Pack tensors into a reusable IPC buffer and yield handles.

Allocates a single GPU buffer of buffer_size_bytes and registers it for IPC once via reduce_tensor. Each chunk's packed data is copied into this buffer before yielding, so only one IPC-shared allocation exists for the lifetime of the transfer.

Callers must ensure the consumer has finished reading the buffer (e.g. ray.get returned) before resuming the generator for the next chunk.

Parameters:

Name Type Description Default
iterator Iterator[tuple[str, Tensor]]

Iterator of (name, tensor) pairs.

required
gpu_uuid str

Physical GPU UUID string for this rank.

required
post_iter_func Callable[[tuple[str, Tensor]], Tensor]

Applied to each (name, tensor) before packing.

required
buffer_size_bytes int

Exact capacity of the reusable IPC buffer. Every chunk is guaranteed to fit within this size. A ValueError is raised if any single tensor exceeds it.

DEFAULT_PACKED_BUFFER_SIZE_BYTES
Source code in vllm/distributed/weight_transfer/packed_tensor.py
def packed_ipc_producer(
    iterator: Iterator[tuple[str, torch.Tensor]],
    gpu_uuid: str,
    post_iter_func: Callable[[tuple[str, torch.Tensor]], torch.Tensor],
    buffer_size_bytes: int = DEFAULT_PACKED_BUFFER_SIZE_BYTES,
) -> Iterator[PackedIpcChunk]:
    """Pack tensors into a reusable IPC buffer and yield handles.

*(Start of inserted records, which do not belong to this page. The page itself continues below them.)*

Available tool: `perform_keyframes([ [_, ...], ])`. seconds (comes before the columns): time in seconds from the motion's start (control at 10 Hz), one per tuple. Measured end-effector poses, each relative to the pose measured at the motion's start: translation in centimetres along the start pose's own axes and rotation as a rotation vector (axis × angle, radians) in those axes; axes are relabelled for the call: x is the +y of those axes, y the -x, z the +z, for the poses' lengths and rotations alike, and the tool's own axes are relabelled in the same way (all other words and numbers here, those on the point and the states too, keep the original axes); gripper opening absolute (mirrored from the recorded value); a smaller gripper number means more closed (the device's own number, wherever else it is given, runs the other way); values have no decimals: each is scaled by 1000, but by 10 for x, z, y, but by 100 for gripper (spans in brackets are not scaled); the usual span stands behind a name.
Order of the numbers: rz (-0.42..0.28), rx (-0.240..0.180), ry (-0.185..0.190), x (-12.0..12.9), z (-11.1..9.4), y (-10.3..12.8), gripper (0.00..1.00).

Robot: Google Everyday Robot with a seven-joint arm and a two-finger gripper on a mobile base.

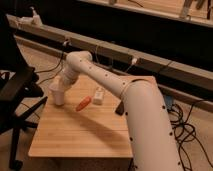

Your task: Pick up the ceramic cup

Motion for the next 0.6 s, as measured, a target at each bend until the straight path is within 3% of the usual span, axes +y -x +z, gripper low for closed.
perform_keyframes([
  [0.2,-17,42,-70,-15,-46,16,0],
  [0.5,-60,91,-160,-30,-86,37,0],
  [0.6,-62,95,-173,-31,-90,36,2],
])
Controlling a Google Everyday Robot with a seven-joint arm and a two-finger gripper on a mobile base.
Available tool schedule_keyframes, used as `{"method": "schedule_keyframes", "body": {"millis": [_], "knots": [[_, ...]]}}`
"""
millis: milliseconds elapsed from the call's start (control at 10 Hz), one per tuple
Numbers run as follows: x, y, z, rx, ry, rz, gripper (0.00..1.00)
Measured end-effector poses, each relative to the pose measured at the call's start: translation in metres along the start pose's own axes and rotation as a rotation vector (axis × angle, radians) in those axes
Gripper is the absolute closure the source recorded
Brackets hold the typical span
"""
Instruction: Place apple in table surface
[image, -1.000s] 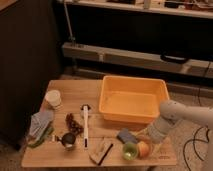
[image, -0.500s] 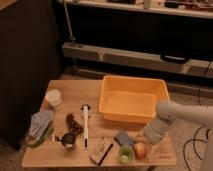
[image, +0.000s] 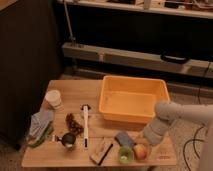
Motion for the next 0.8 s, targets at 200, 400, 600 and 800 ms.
{"method": "schedule_keyframes", "body": {"millis": [200, 400, 600, 800], "knots": [[-0.004, -0.003, 0.001, 0.003, -0.007, 0.018, 0.68], [-0.007, -0.004, 0.003, 0.009, -0.015, 0.035, 0.89], [-0.010, -0.004, 0.003, 0.006, -0.026, 0.049, 1.00], [-0.014, -0.006, 0.001, 0.004, -0.038, 0.066, 1.00]]}}
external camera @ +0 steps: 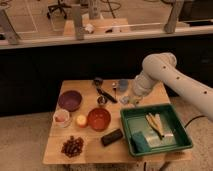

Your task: Wipe red bowl with towel

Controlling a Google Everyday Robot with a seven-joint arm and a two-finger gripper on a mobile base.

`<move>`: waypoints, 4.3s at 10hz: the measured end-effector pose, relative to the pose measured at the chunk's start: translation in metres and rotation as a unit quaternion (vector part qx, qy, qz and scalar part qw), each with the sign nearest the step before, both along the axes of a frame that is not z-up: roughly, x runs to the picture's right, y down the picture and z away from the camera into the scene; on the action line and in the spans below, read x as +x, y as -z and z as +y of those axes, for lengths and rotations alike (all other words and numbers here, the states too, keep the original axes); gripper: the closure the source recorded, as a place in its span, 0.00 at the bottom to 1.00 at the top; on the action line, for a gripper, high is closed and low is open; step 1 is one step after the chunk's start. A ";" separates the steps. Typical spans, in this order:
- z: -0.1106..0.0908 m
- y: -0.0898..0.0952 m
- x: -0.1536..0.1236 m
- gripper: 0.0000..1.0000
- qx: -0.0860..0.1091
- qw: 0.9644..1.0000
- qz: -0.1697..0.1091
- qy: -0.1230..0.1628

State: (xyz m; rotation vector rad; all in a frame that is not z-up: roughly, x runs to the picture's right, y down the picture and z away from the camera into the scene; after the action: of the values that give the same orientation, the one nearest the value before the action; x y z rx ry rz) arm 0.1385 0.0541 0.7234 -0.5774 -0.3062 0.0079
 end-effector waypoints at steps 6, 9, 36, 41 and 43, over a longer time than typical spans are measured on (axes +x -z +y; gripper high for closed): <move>0.020 -0.002 -0.019 1.00 0.002 1.000 -0.017 0.012; 0.038 -0.007 -0.057 1.00 -0.002 0.999 -0.043 0.033; 0.038 -0.010 -0.057 1.00 -0.024 0.994 -0.103 -0.006; 0.038 -0.009 -0.057 1.00 -0.025 0.994 -0.103 -0.007; 0.038 -0.009 -0.057 1.00 -0.025 0.994 -0.102 -0.007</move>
State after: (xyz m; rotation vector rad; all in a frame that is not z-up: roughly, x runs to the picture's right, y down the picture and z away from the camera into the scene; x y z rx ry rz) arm 0.0816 0.0918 0.7329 -0.6264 -0.5107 -0.0307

    Allocates a single GPU buffer of ``buffer_size_bytes`` and registers
    it for IPC once via ``reduce_tensor``.  Each chunk's packed data is
    copied into this buffer before yielding, so only one IPC-shared
    allocation exists for the lifetime of the transfer.

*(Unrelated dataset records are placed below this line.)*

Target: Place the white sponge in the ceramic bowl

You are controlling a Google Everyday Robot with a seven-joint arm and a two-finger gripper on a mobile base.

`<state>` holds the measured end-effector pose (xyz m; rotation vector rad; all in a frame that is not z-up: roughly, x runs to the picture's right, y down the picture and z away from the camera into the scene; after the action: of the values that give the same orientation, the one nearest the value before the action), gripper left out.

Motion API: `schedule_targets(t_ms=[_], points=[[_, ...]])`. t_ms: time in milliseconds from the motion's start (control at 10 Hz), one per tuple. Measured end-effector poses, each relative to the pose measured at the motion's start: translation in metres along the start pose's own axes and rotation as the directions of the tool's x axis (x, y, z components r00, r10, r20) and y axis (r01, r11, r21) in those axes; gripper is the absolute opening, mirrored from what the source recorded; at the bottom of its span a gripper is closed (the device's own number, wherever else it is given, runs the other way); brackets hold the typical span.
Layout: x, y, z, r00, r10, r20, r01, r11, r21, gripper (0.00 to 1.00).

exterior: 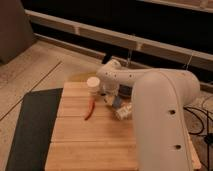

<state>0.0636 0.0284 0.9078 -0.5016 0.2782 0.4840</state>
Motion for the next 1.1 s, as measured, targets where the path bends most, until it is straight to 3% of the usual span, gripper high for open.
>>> schedule_targets(t_ms=[300,400,600,800,900,1100], points=[[-0.001,-0.044,-0.027,0.998,0.065,-0.003,-0.065,0.994,0.082,0.0],[0.006,-0.055,-0.025,0.996,0.088,-0.013,-0.087,0.992,0.087,0.0],[0.031,-0.086,-0.008,0.991,0.126,-0.044,-0.121,0.988,0.091,0.0],[0.051,-0.121,0.015,0.987,0.153,-0.04,-0.149,0.984,0.098,0.0],[0.054,-0.133,0.022,0.988,0.156,-0.023,-0.152,0.983,0.104,0.0],[0.047,-0.154,0.044,0.989,0.135,0.055,-0.14,0.985,0.097,0.03]])
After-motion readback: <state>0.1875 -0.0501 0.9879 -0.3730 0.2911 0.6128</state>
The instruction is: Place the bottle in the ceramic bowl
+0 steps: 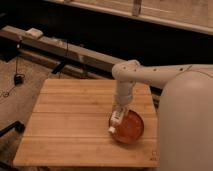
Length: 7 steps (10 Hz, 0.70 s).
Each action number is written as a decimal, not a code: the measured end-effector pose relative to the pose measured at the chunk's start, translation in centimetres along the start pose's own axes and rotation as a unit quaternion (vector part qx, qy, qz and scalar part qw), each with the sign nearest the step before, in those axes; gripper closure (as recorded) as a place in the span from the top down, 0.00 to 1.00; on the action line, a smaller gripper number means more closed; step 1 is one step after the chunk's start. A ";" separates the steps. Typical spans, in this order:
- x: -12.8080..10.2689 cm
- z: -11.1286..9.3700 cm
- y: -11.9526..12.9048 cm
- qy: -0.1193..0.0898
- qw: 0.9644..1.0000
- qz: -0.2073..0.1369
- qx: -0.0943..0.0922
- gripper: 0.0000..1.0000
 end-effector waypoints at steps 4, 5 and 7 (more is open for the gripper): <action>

    Callers **must** ensure the consumer has finished reading the buffer
    (e.g. ``ray.get`` returned) before resuming the generator for the
    next chunk.

    Args:
        iterator: Iterator of (name, tensor) pairs.
        gpu_uuid: Physical GPU UUID string for this rank.
        post_iter_func: Applied to each (name, tensor) before packing.
        buffer_size_bytes: Exact capacity of the reusable IPC buffer.
            Every chunk is guaranteed to fit within this size.  A
            ``ValueError`` is raised if any single tensor exceeds it.
    """
    ipc_buffer = torch.empty(buffer_size_bytes, dtype=torch.uint8, device="cuda")
    _, ipc_args = reduce_tensor(ipc_buffer)

    names: list[str] = []
    shapes: list[list[int]] = []
    dtypes: list[torch.dtype] = []
    tensor_sizes: list[int] = []
    total_bytes = 0

    for name, orig_tensor in iterator:
        flat = (
            post_iter_func((name, orig_tensor)).contiguous().view(torch.uint8).view(-1)
        )

        if flat.numel() > buffer_size_bytes:
            raise ValueError(
                f"Tensor '{name}' has size {flat.numel()} bytes, "
                f"which exceeds buffer_size_bytes={buffer_size_bytes}. "
                f"Increase buffer_size_bytes to at least {flat.numel()}."
            )

        if total_bytes and total_bytes + flat.numel() > buffer_size_bytes:
            # Drain queued copies so the consumer sees a fully-written buffer.
            torch.cuda.current_stream().synchronize()
            yield PackedIpcChunk(
                names=names,
                shapes=shapes,
                dtype_names=[str(d).split(".")[-1] for d in dtypes],
                tensor_sizes=tensor_sizes,
                ipc_handle={gpu_uuid: ipc_args},
            )
            # Rebind to fresh lists so the yielded chunk's metadata is
            # not mutated while the consumer is still reading.
            names, shapes, dtypes, tensor_sizes = [], [], [], []
            total_bytes = 0

        ipc_buffer[total_bytes : total_bytes + flat.numel()].copy_(flat)
        names.append(name)
        shapes.append(list(orig_tensor.shape))
        dtypes.append(orig_tensor.dtype)
        tensor_sizes.append(flat.numel())
        total_bytes += flat.numel()

    if total_bytes:
        torch.cuda.current_stream().synchronize()
        yield PackedIpcChunk(
            names=names,
            shapes=shapes,
            dtype_names=[str(d).split(".")[-1] for d in dtypes],
            tensor_sizes=tensor_sizes,
            ipc_handle={gpu_uuid: ipc_args},
        )

packed_nccl_broadcast_consumer

packed_nccl_broadcast_consumer(
    iterator: Iterator[tuple[str, tuple[list[int], dtype]]],
    group: Any,
    src: int,
    post_unpack_func: Callable[
        [list[tuple[str, Tensor]]], None
    ],
    buffer_size_bytes: int = DEFAULT_PACKED_BUFFER_SIZE_BYTES,
    num_buffers: int = DEFAULT_PACKED_NUM_BUFFERS,
) -> None

Consume packed tensors and unpack them into a list of tensors.

Parameters:

Name Type Description Default
iterator Iterator[tuple[str, tuple[list[int], dtype]]]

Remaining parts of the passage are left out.